Każdy
z nas musi przez to przejść. Całe szczęście, że lekcje na lonży są
naprawdę przyjemne. Jeśli jesteście nowicjuszami i widzicie jak inni
świetnie jeżdżą i mają toczek i w ogóle wydają się tacy obeznani w tej
kwestii, nie zrażajcie się i nie przerażajcie, że jesteście
początkującymi jeźdźcami! Pomyślcie sobie: "Niedługo też będę tak
wyglądać, tyle wiedzieć i tak jeździć!". Doświadczeni jeźdźcy też kiedyś
byli początkującymi! Jedyną wadą lekcji na lonży jest to, że są droższe
i trwają krócej.
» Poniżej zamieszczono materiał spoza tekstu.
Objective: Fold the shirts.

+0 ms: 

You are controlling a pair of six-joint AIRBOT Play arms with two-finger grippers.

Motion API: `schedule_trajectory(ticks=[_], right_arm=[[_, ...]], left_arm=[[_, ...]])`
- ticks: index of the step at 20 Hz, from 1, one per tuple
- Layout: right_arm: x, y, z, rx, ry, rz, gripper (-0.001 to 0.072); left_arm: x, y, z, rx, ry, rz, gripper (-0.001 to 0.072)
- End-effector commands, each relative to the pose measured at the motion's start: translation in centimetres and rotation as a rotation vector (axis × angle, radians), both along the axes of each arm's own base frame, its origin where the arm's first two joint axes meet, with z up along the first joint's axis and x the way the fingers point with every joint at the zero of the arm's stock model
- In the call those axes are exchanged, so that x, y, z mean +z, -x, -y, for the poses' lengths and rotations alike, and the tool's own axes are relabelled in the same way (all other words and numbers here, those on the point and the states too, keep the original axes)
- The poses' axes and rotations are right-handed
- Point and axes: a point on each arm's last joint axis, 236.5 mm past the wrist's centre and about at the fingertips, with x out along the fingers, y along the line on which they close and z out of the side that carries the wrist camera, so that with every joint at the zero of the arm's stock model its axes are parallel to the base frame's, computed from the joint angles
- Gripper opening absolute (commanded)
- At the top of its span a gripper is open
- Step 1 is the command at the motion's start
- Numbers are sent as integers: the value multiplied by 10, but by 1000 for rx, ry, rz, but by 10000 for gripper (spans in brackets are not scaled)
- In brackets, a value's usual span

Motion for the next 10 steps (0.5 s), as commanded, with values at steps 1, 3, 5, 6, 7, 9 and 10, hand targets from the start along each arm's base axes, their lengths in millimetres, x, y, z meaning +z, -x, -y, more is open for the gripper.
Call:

Ale lekcji na lonży odbywa się naprawdę mało. Średnio
każdy ma ok. 5 takich lekcji. Są to zazwyczaj lekcje trwające 30 minut.
Na lonży uczymy się równowagi w siodle, trzymania wodzy, dosiadu,
łapania strzemion, jazdy bez strzemion oraz wykonujemy różne ćwiczenia
na rozgrzanie mięśni. To właśnie na lonży odbywa się nasza pierwsza
jazda kłusem i uczymy się go pod dwiema postaciami: anglezowanego i
ćwiczebnego (roboczego, wysiadywanego). Zapoznajmy się zatem z lonżą:
lonża - to praktycznie linka o długości około 10 metrów
kawecan
- może być użyty samodzielnie bądź też wraz z uzdą wędzidłową, jak
tutaj; musi być dobrze dopasowany i nie może zsuwać ani ocierać głowy
konia, gdy ciągnie go lonża
wypinacze - wspomagają równowagę konia i ułatwiają panowanie nad nim; przyczepione są do przystuł
Jeżdżąc
stępem na lonży uczymy się dosiadu, niezależnego działania różnymi
częściami ciała oraz pomaga nam to osiągnąć pewność siebie na koniu.
Gdy
siedzimy w siodle na lonży instruktor każe nam wykonywać różne
ćwiczenia na rozgrzanie mięśni, pewność siebie, złapanie równowagi np.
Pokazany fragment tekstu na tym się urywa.